GREFFIER LORS DES DÉBATS : Juliette GUILLOTIN,
ARRÊT rendu contradictoirement,
PRONONCÉ par mise à disposition au greffe de la Cour, les parties en ayant été préalablement avisées dans les conditions prévues au deuxième alinéa de l’article 450 du code de procédure civile,
SIGNÉ par Olivier MANSION, Président de chambre, et par Juliette GUILLOTIN, Greffière, à qui la minute de la décision a été remise par le magistrat signataire.
FAITS ET PROCEDURE
Mme [F] [J] a été embauchée par le Cabinet DUBUIS-MEREAUD le 1er août 2007 par un contrat de travail à durée indéterminée à temps complet en qualité de secrétaire.
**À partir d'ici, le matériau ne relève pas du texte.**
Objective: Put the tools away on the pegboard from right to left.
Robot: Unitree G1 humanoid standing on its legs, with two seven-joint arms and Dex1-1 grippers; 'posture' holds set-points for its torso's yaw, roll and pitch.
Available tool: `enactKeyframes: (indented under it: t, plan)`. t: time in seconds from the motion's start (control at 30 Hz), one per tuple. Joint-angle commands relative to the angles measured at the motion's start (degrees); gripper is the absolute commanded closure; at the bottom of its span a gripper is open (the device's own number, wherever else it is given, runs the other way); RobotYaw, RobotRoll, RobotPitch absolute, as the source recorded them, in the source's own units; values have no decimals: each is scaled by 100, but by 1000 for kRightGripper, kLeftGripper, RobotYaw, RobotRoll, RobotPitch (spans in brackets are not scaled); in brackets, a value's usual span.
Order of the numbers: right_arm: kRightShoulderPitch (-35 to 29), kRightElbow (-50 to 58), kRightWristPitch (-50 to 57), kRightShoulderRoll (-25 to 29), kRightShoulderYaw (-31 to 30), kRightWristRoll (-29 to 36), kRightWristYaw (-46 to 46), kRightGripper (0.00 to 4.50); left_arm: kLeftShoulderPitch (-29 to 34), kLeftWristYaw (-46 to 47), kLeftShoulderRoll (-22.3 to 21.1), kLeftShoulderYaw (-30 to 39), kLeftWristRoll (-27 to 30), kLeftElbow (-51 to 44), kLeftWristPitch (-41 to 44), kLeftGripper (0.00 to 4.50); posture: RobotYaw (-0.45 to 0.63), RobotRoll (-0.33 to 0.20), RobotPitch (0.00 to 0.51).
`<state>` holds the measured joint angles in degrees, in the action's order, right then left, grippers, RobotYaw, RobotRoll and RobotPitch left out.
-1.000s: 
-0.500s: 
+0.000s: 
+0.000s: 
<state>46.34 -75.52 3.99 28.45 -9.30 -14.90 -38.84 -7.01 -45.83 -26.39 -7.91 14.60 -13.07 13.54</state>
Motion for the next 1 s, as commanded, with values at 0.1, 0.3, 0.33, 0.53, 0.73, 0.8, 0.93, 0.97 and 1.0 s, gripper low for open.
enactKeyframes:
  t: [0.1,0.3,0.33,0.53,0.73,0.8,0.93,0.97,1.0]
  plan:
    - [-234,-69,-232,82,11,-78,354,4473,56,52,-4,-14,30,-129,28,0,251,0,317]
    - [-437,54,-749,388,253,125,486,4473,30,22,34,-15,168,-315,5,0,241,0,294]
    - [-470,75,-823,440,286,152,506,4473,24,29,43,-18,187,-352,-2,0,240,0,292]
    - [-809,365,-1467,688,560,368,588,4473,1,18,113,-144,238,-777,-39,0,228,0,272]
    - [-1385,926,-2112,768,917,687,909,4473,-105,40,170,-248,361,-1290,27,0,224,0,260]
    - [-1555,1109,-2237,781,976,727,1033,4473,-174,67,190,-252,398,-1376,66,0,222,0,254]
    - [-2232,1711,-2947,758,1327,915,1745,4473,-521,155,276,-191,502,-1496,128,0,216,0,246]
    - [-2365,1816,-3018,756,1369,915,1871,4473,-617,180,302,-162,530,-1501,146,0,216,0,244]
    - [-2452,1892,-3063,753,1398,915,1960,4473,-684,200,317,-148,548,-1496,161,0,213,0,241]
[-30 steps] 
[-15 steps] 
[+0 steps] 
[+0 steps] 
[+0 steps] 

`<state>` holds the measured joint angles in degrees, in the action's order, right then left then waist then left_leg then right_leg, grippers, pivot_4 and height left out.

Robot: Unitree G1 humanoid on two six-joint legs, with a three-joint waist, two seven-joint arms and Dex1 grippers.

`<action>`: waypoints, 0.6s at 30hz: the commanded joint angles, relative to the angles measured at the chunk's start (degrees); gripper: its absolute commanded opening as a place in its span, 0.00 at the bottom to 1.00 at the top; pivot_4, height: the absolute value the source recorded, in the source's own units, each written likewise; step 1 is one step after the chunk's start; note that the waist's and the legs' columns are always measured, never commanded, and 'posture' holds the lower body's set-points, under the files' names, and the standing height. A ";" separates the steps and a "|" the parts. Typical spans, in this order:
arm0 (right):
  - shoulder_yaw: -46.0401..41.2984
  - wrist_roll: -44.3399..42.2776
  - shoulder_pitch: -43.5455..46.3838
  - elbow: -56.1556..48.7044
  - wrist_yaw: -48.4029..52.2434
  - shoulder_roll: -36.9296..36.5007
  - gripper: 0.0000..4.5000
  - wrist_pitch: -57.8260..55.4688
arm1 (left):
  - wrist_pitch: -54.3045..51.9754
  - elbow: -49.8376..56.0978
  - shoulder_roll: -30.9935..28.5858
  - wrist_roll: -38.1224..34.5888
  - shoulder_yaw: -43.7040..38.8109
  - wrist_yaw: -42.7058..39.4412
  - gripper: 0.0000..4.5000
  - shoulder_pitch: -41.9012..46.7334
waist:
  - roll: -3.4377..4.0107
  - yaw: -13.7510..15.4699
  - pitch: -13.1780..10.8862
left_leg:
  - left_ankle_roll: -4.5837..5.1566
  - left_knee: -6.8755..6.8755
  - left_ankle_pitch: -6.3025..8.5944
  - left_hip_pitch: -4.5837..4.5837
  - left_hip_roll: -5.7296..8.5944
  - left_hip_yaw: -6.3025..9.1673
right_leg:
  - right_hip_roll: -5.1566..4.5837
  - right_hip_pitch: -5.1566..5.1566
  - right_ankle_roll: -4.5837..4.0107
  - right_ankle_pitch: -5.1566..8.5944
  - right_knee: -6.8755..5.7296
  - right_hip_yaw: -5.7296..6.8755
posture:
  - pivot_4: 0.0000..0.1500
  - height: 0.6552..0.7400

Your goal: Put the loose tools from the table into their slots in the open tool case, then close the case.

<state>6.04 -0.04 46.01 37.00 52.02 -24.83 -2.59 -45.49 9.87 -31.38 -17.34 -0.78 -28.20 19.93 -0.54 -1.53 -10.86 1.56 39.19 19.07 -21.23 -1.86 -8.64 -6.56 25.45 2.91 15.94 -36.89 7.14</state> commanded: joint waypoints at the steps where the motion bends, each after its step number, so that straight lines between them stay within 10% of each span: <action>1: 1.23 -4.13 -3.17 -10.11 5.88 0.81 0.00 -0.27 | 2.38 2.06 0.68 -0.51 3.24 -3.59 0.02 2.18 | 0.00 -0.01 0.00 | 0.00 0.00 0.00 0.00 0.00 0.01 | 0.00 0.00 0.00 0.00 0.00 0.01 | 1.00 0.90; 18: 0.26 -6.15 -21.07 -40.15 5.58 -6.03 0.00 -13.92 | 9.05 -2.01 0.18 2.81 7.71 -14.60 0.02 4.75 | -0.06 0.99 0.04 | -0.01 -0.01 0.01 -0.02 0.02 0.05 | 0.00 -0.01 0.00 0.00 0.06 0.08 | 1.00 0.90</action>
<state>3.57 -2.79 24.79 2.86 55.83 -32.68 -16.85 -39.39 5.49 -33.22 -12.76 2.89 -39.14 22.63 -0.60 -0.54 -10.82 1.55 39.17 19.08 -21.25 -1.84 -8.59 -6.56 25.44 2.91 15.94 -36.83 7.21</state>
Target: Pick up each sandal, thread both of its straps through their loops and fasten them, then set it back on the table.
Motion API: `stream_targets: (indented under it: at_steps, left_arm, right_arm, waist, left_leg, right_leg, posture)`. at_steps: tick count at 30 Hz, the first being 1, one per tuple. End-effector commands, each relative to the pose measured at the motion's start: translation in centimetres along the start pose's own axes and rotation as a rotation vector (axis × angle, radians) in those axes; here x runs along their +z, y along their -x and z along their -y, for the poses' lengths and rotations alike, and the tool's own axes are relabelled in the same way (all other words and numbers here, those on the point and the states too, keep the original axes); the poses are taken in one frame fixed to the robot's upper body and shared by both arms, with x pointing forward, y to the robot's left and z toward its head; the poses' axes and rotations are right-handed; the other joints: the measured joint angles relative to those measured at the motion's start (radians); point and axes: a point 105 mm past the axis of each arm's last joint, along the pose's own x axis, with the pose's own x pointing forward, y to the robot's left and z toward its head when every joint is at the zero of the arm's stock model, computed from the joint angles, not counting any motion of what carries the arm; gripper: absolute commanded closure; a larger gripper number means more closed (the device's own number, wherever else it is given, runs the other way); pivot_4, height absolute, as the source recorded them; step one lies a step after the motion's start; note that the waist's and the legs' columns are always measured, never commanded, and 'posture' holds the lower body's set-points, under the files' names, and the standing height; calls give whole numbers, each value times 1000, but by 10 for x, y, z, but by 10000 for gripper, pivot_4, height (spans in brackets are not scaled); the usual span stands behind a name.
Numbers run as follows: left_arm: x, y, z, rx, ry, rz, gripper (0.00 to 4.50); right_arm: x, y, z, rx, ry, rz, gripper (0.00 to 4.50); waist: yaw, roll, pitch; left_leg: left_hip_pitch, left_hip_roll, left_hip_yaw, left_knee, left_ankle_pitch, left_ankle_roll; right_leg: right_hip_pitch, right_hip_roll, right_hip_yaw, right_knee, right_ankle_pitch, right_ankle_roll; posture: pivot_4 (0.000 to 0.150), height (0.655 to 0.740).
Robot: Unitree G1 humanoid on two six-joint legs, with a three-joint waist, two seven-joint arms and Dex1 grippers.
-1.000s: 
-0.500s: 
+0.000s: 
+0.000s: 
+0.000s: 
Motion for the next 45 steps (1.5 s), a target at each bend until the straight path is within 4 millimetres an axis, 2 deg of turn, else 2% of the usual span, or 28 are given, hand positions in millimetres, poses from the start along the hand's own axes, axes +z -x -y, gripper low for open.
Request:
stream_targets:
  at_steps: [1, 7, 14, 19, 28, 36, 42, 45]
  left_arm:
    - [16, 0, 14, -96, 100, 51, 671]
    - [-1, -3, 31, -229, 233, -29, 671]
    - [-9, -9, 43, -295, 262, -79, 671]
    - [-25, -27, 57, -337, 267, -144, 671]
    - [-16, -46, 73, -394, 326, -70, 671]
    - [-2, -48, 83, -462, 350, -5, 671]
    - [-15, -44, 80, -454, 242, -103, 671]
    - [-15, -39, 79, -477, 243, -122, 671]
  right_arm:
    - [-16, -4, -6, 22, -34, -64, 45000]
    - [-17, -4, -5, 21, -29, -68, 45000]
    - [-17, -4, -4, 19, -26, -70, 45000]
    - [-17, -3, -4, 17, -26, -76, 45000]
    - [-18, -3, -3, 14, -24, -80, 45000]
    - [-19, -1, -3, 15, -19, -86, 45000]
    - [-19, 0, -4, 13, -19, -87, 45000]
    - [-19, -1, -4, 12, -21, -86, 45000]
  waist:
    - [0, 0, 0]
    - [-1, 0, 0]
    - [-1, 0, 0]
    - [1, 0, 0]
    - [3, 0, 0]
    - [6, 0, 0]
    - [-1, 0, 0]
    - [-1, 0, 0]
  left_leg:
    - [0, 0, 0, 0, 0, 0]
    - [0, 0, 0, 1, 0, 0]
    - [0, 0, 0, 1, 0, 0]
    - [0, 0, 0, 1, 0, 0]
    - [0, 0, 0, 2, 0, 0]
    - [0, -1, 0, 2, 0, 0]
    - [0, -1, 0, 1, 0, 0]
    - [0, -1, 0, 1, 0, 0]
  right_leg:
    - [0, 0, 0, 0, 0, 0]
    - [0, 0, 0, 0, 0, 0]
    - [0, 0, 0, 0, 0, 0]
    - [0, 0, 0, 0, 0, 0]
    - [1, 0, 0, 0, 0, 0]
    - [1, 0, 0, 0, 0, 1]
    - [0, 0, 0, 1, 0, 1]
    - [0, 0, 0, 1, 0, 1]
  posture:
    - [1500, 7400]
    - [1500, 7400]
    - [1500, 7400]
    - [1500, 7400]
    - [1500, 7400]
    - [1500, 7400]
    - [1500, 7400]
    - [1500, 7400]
Le 13 février 2017, elle a été licenciée pour motif économique après avoir adhéré au contrat de sécurisation professionnelle qui lui a été proposé.
Par requête du 14 février 2022, elle a saisi le conseil de prud’hommes de Mâcon aux fins de juger que son licenciement est nul et condamner l’employeur aux conséquences indemnitaires afférentes, outre des dommages-intérêts pour harcèlement moral.
Par jugement du 16 février 2023, le conseil de prud’hommes de Mâcon a déclaré la saisine de la salariée irrecevable car prescrite et rejeté l’ensemble de ses demandes.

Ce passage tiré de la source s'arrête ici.